What did Liberals do on pipelines? Right out of the gate, they made sure northern gateway could not proceed. They killed northern gateway and then brought forward legislation, Bill C-48, that created a tanker exclusion zone, effectively saying that Canada's energy resources could not be exported from the Alaskan border in the north to the northern tip of Vancouver Island. The effect of this exclusion zone would be, as long as it stays in place, to prevent any kind of pipeline project, regardless of who proposes it. New ideas have come forward since for new pipeline projects. For instance, indigenous communities have been actively engaged in saying they want a pipeline and want to be involved in building a pipeline, yet this is something, because of Bill C-48, that until we see a new government could not proceed.
In one letter that I read in the previous sitting of Parliament, these policies were called eco-colonialist by members of a Canadian first nation community. The government is using the environment as an excuse to impose on them policies that they do not want, to prevent them from developing their energy resources and benefiting from the prosperity associated with it.
The Liberal government used Bill C-48 and other tools to shut off the northern gateway pipeline and then imposed many new conditions to try to prevent the progress of any east-west pipeline in this country. However, after all of this, it actually wanted to look like it was playing the other side too.
The government is so disingenuous on pipelines. It is always trying to pretend to be on both sides of the question at the same time. At least with the NDP, people know what they are getting on pipelines. With the Green Party, people know what they are getting on pipelines. With the Liberals, by now, people also know what they are getting on pipelines. However, the government is not prepared to acknowledge that.
The government said that in the case of the Trans Mountain pipeline, it was not going to take the steps to allow the pipeline to proceed, but it was going to buy it. It was going to buy it without building it. People in my constituency would rather that we built it without buying it. That would have been better for the economy and less expensive for the taxpayer.
This is another example of the Prime Minister's failures. There is $4.5 billion going to a Texas-based company, which will use that money to invest in energy infrastructure in other places, not here in Canada, and to create jobs in other places, not here in Canada. Meanwhile, that company is enjoying the benefit of Canadian taxpayer dollars, and our government owns a pipeline that it does not have a plan to build.
Canadians are paying for the Prime Minister's failures. That $4.5 billion was not his money. I know he has a large trust fund, but the pipeline did not come from the trust fund. The purchase of that pipeline came from the increasing taxes that are being paid by Canadians at home who are struggling to get ahead.
The failures of the Prime Minister and the cost those failures impose on Canadians make it harder for people at home who are struggling to get ahead. This failure, in terms of the pipeline purchase with no plan to actually get it built, is yet another example of the clear, ongoing, significant failures of the government when it comes to developing sustainable energy policy.
What would a sustainable energy policy look like for this country? I would say it would look like strong transportation networks that allow us to get our resources to market and allow us to get our resources to market in the most environmentally friendly way.
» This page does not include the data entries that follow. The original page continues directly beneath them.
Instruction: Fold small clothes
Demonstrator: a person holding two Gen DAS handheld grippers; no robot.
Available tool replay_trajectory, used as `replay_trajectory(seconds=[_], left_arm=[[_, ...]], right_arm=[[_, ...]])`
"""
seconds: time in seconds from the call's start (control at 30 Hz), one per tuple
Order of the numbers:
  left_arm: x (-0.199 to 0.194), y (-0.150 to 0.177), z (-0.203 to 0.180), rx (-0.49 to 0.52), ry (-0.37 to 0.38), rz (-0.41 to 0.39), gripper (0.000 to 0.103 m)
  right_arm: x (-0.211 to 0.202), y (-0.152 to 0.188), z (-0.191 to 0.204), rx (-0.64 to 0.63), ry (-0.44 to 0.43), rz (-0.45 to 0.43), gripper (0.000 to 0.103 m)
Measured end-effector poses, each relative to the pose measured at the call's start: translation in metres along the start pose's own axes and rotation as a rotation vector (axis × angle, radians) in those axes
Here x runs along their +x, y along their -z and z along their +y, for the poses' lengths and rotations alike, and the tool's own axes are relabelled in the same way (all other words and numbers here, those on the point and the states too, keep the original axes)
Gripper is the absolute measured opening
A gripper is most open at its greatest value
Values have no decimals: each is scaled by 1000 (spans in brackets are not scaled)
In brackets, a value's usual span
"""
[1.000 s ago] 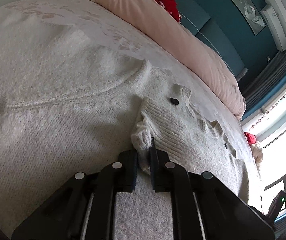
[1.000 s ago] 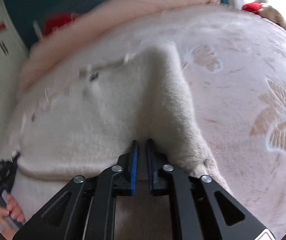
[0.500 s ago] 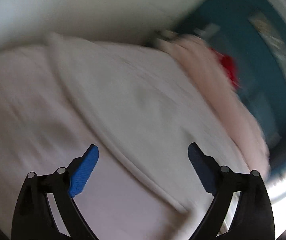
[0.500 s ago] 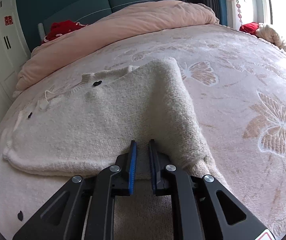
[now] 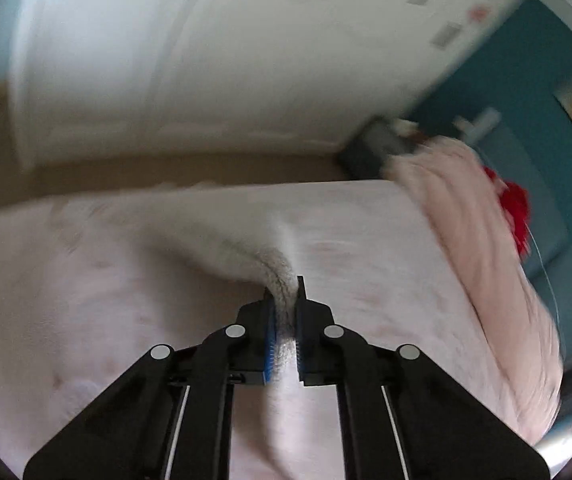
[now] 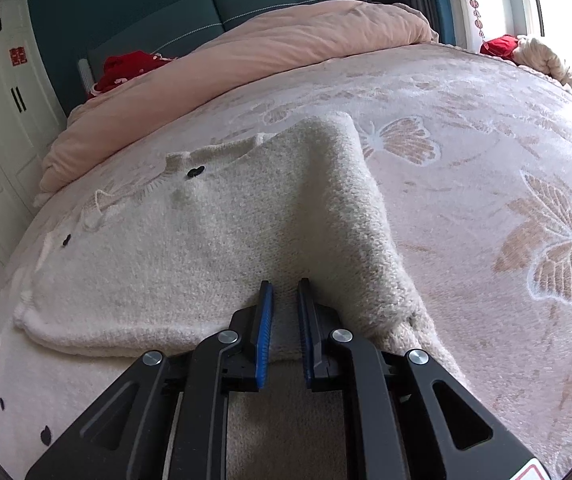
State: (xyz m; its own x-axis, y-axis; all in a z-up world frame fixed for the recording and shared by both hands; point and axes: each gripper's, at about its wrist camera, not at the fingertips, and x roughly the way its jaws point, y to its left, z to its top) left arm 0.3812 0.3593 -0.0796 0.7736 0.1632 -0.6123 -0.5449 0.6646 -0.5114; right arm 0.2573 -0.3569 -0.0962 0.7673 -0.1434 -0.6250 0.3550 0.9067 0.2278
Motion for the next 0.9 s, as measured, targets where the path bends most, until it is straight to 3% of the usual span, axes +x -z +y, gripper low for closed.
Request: replay_trajectory(seconds=[0.13, 0.23, 0.33, 0.4, 0.5, 0.57, 0.63, 0.67, 0.77, 0.83, 0.9], left_arm=[[-55, 25, -103, 199, 208, -45, 6], [-109, 74, -195, 367, 416, -47, 6], [-137, 133, -253, 462, 563, 43, 7], [-148, 198, -284, 546, 626, 139, 7], [-139, 281, -303, 655, 608, 286, 12], [-120, 335, -297, 696, 549, 387, 17], [-108, 364, -274, 690, 482, 441, 18], [-107, 368, -255, 640, 466, 458, 19], [-102, 337, -206, 460, 457, 465, 40], [-106, 305, -176, 357, 443, 433, 49], [-101, 267, -149, 267, 422, 398, 57]], right_arm=[[-1, 0, -1, 10, -10, -3, 10], [-2, 0, -1, 13, -14, -4, 10], [-2, 0, -2, 17, -19, -5, 10], [-2, 1, -2, 22, -25, -6, 10], [-2, 0, -3, 28, -33, -7, 10], [-2, 0, -4, 33, -39, -6, 10], [-2, -2, -5, 41, -47, 0, 11], [-2, -2, -6, 46, -52, 4, 11], [-4, -8, -10, 77, -99, 27, 17], [-12, -14, -5, 68, -143, 40, 34], [-23, -18, 8, 42, -141, 31, 63]])
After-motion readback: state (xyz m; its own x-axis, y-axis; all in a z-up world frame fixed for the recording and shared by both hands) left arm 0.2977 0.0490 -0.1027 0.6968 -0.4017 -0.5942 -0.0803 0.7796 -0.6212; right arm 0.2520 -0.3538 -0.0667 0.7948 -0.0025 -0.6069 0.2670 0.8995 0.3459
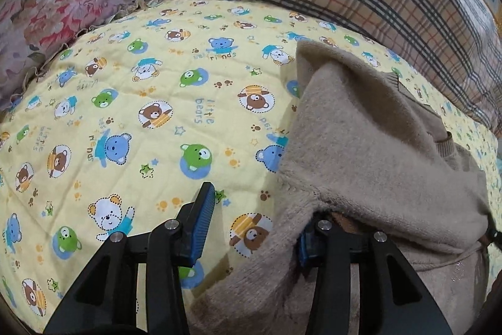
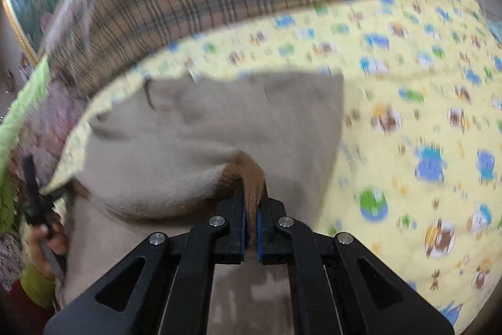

Pipeline transportation, of the available methods for transportation, imposes the lowest greenhouse gas emissions in the process. Why would those who claim to be concerned about emissions not actually support the development of pipelines?
There is also an opportunity in terms of the sustainability of global security when it comes to our energy resource. It was interesting to read the CBC talking about the prospective ambassador to Canada from Japan, noting how there is a real opportunity for Canada to focus more on its relationship with Japan. Hopefully we do not send John McCallum there as an ambassador, but there is an opportunity to deepen our relationship with Japan.
Japan is a country that imports the vast majority of its energy resources, and most of that is coming from the Middle East through the South China Sea. The opportunity is there for an alternative, a greater export of Canadian energy resources to Japan. I think I mentioned that I spent some time over the break in Taiwan; there is a similar opportunity for partnership in Taiwan.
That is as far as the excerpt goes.